Антанас и на нее посмотрел мрачным взглядом исподлобья, сказал коротко:
— Не мог.
— Упрямый,— вздохнула женщина и нагнулась к коляске: — Какой славный! Мальчик? Сколько ему?
— Пять месяцев.
— Славный мальчик,— повторила старуха и вздохнула.— И наш был такой же… до болезни. Детский паралич. Теперь-то есть средства. Тогда не было. Вот и…— Она горестно покачала головой.
Вот на свою мать Славка очень похож. Даже клычок из-под верхней губы, когда она говорила, выглядывал— такой же остренький и косенький. Совсем седая. Наверно, добрая. Словоохотливая.

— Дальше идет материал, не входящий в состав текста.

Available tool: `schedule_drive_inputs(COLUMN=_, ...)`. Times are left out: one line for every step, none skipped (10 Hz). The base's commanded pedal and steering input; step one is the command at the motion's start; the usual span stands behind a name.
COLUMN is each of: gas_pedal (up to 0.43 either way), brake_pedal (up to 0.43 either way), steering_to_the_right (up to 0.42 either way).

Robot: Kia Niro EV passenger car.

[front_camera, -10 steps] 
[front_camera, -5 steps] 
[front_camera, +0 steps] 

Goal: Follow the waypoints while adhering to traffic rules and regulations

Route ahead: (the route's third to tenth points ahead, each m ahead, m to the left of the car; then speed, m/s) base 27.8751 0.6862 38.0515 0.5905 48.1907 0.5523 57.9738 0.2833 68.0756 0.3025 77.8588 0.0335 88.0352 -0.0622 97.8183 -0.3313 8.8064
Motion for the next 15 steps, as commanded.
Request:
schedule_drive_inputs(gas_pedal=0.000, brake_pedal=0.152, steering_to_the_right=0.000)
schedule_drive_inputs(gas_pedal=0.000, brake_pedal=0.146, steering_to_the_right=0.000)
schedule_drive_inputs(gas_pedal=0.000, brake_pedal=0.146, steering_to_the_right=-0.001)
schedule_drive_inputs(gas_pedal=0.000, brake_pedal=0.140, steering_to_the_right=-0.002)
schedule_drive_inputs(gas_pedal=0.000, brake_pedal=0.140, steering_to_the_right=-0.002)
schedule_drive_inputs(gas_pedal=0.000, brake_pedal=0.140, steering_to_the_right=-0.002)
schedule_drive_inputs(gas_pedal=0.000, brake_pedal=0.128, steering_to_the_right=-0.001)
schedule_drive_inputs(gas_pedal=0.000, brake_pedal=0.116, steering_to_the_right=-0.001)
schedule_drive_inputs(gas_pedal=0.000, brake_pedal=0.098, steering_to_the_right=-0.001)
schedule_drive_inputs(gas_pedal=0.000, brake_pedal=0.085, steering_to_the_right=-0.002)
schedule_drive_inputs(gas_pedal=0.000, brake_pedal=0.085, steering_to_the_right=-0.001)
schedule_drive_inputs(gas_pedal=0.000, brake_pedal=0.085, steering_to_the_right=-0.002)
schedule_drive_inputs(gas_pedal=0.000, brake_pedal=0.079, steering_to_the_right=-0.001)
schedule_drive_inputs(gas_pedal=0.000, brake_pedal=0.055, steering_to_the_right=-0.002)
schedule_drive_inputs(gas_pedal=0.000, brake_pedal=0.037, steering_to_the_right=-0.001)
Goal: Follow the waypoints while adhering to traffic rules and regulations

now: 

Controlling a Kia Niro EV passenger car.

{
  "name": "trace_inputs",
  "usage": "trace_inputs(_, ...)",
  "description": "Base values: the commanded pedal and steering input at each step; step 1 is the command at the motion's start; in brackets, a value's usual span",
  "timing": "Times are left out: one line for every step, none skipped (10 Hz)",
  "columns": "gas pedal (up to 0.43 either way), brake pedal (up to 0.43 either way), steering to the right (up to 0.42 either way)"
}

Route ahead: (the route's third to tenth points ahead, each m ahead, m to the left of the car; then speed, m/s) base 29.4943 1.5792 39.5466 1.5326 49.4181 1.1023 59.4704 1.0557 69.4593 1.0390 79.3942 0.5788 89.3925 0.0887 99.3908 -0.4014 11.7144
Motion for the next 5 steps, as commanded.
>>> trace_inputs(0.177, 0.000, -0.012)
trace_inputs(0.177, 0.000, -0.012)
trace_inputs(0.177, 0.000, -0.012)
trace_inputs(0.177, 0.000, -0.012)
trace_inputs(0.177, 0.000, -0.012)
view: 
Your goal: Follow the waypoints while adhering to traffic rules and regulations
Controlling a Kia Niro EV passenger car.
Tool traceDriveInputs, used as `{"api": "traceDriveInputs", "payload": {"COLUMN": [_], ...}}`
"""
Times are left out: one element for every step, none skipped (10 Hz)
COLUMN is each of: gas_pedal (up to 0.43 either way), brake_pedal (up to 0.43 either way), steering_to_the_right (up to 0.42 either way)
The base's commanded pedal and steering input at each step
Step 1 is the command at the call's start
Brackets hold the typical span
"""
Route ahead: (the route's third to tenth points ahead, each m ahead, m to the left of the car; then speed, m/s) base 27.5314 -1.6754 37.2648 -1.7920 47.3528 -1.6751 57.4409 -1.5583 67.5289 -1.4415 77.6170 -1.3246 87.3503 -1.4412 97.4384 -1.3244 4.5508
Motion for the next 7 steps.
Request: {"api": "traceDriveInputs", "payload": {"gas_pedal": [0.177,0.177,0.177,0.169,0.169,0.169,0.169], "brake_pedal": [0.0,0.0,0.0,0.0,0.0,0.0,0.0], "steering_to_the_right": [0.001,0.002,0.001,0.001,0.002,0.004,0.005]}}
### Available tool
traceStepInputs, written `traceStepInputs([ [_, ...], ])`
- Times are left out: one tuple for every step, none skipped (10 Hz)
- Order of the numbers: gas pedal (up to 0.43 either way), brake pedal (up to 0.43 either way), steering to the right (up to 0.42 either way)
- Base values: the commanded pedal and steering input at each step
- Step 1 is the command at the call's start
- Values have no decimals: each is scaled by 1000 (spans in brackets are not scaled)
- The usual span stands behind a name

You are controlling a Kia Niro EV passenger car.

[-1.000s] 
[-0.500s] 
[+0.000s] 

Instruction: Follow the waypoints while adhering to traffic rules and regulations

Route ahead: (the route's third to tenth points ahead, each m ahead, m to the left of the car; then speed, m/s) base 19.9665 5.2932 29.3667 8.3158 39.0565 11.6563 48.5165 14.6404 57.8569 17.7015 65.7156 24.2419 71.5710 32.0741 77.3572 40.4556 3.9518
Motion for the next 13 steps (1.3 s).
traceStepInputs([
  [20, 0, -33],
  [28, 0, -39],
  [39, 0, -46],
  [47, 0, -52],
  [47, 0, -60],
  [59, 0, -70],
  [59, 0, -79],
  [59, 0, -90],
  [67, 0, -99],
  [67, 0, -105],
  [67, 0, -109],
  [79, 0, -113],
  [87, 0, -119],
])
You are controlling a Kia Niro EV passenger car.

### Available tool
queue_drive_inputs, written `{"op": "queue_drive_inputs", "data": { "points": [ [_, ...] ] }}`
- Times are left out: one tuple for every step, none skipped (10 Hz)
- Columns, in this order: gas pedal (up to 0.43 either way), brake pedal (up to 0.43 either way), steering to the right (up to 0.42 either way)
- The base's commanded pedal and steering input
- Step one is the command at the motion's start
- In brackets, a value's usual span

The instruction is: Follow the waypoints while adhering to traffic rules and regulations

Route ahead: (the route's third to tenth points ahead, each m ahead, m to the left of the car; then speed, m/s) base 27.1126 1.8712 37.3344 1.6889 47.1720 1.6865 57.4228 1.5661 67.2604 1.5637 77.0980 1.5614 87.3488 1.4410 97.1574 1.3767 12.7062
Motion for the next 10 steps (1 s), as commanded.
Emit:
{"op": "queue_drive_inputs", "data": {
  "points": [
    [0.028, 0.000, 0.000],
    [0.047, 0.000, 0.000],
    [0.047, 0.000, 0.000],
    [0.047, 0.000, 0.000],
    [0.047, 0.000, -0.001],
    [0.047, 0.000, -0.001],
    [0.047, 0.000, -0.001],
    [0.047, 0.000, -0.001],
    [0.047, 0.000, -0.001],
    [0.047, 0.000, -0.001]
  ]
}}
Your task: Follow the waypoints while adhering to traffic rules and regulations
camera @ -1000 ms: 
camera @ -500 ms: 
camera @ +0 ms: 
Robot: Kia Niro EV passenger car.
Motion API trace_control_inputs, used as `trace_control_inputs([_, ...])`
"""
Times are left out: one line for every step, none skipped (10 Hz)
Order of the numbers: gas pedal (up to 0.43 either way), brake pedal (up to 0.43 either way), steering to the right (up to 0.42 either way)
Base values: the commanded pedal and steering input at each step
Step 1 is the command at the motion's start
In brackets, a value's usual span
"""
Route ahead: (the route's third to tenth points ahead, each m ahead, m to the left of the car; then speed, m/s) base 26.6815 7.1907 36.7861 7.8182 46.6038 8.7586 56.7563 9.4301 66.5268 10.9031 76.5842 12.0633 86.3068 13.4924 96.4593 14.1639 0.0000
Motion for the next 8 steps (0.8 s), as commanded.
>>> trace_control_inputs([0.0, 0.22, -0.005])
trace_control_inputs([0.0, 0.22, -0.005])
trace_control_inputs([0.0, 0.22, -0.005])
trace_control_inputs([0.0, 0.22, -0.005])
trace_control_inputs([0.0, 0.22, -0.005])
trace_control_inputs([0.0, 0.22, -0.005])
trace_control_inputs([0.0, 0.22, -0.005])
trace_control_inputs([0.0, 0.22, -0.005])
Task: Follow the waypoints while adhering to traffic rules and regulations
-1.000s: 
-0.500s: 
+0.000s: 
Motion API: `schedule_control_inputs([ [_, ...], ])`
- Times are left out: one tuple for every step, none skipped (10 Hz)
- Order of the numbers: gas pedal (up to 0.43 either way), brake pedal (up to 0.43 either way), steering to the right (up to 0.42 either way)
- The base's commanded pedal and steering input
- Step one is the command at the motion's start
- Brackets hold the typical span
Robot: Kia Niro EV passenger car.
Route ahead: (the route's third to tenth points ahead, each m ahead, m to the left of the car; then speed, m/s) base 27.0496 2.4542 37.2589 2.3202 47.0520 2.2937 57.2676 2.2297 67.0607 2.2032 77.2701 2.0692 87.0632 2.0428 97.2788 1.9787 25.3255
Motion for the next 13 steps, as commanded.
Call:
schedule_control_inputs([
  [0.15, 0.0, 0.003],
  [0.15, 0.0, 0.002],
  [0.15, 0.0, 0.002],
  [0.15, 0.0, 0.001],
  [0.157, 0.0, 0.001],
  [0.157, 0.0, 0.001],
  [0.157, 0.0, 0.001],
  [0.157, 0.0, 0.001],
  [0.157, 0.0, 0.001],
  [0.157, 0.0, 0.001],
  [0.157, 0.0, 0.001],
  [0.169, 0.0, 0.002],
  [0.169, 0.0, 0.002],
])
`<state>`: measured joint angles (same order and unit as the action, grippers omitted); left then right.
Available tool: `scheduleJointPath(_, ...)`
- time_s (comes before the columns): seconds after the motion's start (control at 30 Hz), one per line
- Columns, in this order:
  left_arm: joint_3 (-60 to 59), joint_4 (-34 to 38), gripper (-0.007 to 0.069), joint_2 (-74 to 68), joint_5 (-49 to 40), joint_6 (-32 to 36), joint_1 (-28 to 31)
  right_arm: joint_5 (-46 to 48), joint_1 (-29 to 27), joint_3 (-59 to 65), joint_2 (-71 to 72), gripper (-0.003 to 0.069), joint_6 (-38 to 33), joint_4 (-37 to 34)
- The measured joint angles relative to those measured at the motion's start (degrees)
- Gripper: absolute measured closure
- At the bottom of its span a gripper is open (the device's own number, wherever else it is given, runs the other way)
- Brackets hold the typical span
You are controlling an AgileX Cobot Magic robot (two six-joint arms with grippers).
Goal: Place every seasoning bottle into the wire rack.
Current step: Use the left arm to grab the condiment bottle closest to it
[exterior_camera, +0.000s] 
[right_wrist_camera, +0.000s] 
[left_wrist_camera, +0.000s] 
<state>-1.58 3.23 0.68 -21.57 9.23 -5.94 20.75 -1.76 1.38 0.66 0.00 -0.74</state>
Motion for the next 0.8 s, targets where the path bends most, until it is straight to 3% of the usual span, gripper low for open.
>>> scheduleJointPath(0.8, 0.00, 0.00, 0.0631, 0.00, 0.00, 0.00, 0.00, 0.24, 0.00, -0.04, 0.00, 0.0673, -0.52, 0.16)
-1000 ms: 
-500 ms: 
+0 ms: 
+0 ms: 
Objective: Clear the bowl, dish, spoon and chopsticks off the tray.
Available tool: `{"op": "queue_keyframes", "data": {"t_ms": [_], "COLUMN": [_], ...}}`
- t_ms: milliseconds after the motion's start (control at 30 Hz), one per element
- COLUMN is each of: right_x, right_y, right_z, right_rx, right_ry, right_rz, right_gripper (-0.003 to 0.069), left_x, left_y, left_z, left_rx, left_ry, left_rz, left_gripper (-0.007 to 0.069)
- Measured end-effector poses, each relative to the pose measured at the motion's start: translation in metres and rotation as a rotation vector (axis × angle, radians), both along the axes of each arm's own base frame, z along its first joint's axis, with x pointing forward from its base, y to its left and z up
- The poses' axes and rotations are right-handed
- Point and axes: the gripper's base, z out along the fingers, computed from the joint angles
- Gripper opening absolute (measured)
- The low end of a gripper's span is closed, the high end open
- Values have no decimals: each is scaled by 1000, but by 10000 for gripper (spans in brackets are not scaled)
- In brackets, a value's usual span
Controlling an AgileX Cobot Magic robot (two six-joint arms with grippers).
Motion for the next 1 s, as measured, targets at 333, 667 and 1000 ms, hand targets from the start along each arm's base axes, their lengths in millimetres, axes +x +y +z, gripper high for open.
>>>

Но что мне теперь до этого?
— Лечим, лечим,— продолжала женщина.— Сын ничего для него не жалеет. Теперь вот на юг надумал. Грязи какие-то, что ли…
Пришли папа с Тоней. Завязался общий разговор о детях, об их болезнях, шалостях и капризах. А Антанас все ходил и ходил. Только уже не три, а два шага всего удавалось ему сделать без отдыха. И все чаще сдвигались светлые бровки, а губа все время была прикушена.
Мне хотелось подойти к Антанасу и помочь ему ходить. Просунуть руки ему под мышки, сцепить их на груди и водить, водить.
«Вот это-то и надо было сделать тогда, в тот солнечный, праздничный день,— с горечью подумала я.— Почему, почему я тогда не спустилась вместе со Славкой?»
Тогда мне было просто очень жалко Антанаса. Теперь я вдруг поняла Славку. Будь это мой сын, я бы тоже брала на вечера «халтурку», чтоб отправить его на юг лечиться. Я бы никогда не потеряла веры в то, что он поправится. Станет такой же, как Вова из скверика возле общежития. Сколько в Антанасе упорства! Ходит и ходит, цепляясь за скамейку. Как хочется ему стать таким, как все!
Братик проснулся, расплакался. Мы ушли домой. Я подошла к окну и все смотрела на Антанаса. А он все ходил, ходил.
— В меланхолии что-то дочка,— сказал папа.
— А вот мы ей сейчас поправим настроение.— Тоня сзади подошла ко мне, предупредила: — Не оборачивайся,— и надела что-то мне на голову. Что-то мягкое, пушистое.